O rio que fazia uma volta atrás de nossa casa era a

imagem de um vidro mole que fazia uma volta atrás

de casa.

Passou um homem e disse: Essa volta que o

rio faz por trás de sua casa se chama enseada.

Não era mais a imagem de uma cobra de vidro que

fazia uma volta atrás de casa.

Era uma enseada.

Acho que o nome empobreceu a imagem.

BARROS, M. O livro das ignorãças.

Rio de Janeiro: Best Seller, 2008.

O sujeito poético questiona o uso do vocábulo “enseada” porque a

Resolução

O poema de Manoel de Barros explora a tensão entre a linguagem poética e a linguagem denotativa. Antes de receber um nome técnico, o rio era descrito por meio de uma imagem sensorial e subjetiva: "a imagem de um vidro mole que fazia uma volta". Essa descrição evoca sensações, movimento e beleza, permitindo ao leitor construir sua própria percepção do fenômeno.

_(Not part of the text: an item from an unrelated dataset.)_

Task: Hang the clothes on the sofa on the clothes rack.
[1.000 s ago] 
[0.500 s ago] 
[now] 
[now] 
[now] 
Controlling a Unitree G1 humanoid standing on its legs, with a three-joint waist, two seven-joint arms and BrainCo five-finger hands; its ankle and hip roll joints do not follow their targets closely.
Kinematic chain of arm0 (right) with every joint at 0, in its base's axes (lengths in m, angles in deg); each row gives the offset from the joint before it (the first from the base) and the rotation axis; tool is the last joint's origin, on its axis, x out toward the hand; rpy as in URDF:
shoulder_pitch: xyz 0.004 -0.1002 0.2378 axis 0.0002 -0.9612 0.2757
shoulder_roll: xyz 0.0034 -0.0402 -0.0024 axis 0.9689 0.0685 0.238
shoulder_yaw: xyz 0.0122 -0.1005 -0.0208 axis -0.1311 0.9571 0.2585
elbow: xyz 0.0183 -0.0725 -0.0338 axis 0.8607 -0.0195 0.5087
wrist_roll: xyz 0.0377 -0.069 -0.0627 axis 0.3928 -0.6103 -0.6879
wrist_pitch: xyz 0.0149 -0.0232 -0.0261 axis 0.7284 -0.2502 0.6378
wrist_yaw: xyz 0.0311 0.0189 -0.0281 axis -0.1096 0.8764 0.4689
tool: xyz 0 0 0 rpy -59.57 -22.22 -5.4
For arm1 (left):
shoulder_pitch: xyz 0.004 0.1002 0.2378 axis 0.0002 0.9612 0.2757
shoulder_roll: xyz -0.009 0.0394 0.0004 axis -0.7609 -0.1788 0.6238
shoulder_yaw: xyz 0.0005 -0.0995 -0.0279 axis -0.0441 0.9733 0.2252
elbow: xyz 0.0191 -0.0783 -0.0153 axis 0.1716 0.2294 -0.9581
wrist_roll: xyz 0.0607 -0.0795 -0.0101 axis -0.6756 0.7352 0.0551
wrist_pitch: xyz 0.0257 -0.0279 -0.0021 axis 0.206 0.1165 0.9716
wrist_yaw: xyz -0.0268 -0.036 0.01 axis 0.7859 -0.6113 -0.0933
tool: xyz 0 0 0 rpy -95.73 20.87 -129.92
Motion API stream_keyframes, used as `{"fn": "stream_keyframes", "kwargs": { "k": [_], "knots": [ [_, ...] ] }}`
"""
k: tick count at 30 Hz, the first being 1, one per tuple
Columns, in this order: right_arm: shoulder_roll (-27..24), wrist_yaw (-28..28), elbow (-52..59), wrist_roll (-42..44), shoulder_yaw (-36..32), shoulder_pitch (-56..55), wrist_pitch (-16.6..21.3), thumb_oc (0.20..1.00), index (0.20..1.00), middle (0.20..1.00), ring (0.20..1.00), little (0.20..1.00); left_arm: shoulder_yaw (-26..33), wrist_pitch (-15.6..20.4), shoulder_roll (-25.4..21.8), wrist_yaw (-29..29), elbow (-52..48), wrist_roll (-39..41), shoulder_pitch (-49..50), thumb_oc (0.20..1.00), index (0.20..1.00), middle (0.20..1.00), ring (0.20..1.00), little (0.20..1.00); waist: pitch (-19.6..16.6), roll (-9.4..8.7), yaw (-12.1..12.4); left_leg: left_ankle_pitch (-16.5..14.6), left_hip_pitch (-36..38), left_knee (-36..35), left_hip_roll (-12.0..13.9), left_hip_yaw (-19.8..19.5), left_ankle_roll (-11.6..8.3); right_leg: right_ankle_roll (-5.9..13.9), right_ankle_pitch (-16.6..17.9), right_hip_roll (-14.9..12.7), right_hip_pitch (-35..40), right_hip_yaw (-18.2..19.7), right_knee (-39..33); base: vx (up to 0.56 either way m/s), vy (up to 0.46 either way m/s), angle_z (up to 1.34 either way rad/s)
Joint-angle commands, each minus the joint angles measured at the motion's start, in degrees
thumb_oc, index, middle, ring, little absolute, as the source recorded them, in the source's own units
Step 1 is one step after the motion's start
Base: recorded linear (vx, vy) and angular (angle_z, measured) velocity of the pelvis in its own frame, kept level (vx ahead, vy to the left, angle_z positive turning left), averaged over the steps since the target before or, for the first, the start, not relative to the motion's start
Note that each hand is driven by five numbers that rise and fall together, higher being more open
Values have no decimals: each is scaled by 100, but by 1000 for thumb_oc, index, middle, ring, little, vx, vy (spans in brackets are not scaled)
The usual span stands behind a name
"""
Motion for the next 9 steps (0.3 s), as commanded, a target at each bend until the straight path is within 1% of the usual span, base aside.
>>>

Quando o homem nomeia o acidente geográfico como "enseada", a palavra técnica substitui a experiência imaginativa. O sujeito poético lamenta isso ao afirmar que "o nome empobreceu a imagem": o vocábulo preciso e objetivo encerra a pluralidade de sentidos que a descrição subjetiva permitia. Ou seja, a nomeação técnica reduz a riqueza da percepção individual e sensível do fenômeno.

As demais alternativas não se sustentam no texto: a terminologia "enseada" não é incorreta geograficamente; o problema não é desconhecimento do significado do termo nem sua aplicação a outro espaço — pelo contrário, a palavra é correta e conhecida. O ponto central é justamente que a precisão do nome empobrece a experiência subjetiva, não que o termo seja errado ou ignorado.